What didn’t ship — and why deliberately not
The probabilistic forecasting layer.
The current system is deterministic — feed it targets, seasonality, decay parameters, a hiring plan; get an allocation. The honest next layer is three forecasters sitting upstream:
- Demand — Prophet-based SAO time series with strategic-bet overlays
- Economics — mix-shift models for ASP and win-rate evolution
- Capacity — stochastic hiring and attrition under empirical ramp distributions
These would produce P10 / P50 / P90 distributions instead of point estimates, feeding scenario-based planning with confidence intervals.
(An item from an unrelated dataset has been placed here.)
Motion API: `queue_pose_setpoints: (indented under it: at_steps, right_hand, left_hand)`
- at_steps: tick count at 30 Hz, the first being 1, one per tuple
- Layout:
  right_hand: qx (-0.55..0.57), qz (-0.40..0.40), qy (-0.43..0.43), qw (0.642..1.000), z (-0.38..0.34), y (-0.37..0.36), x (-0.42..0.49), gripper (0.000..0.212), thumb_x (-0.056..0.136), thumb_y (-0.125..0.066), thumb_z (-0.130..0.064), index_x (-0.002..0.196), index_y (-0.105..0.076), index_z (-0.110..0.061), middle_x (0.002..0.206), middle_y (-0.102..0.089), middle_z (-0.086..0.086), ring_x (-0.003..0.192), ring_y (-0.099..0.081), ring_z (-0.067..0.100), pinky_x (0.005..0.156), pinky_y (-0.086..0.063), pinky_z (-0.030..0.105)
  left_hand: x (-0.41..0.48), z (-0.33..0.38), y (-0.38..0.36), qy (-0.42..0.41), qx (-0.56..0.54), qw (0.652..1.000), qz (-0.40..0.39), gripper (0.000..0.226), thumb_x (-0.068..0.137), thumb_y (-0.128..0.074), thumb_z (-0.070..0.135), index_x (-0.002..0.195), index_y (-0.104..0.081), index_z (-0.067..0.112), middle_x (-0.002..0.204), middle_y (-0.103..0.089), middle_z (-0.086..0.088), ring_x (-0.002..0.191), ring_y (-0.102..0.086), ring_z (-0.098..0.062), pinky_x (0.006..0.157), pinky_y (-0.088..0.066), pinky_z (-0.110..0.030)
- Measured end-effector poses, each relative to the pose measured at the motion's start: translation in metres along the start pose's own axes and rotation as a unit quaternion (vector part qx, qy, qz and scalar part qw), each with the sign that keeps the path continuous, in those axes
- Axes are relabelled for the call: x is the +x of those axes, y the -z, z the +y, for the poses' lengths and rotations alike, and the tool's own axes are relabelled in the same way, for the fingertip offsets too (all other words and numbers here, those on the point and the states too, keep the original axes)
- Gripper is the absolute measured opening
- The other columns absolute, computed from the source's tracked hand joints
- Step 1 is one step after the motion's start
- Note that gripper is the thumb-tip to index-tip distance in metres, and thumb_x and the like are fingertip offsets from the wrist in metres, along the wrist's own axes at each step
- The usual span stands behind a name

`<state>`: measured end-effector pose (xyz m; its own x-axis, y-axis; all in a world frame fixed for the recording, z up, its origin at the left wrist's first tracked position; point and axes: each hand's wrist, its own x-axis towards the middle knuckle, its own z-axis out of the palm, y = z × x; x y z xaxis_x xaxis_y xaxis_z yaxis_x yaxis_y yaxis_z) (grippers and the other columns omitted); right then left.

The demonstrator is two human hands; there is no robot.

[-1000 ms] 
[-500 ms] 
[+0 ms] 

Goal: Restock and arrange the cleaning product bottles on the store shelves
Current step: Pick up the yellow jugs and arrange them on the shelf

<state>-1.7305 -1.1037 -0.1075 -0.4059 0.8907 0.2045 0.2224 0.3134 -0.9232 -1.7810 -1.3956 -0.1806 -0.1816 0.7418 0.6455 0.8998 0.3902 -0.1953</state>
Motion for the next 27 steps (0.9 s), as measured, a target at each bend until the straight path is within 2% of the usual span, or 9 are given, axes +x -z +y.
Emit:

I scoped it, wrote the architecture for it, and deliberately didn’t build it.
The reason is the one most planning systems get wrong: probabilistic outputs without empirical decay-parameter calibration are theatre. The right sequence is to let the deterministic engine accumulate enough real plan-vs-actual cycles to calibrate the decay curves, the productivity-per-AE constant, and the confidence thresholds from actual data — then put a forecasting layer on top.
Shipping the forecaster first would have been the more impressive interview demo and the wrong system.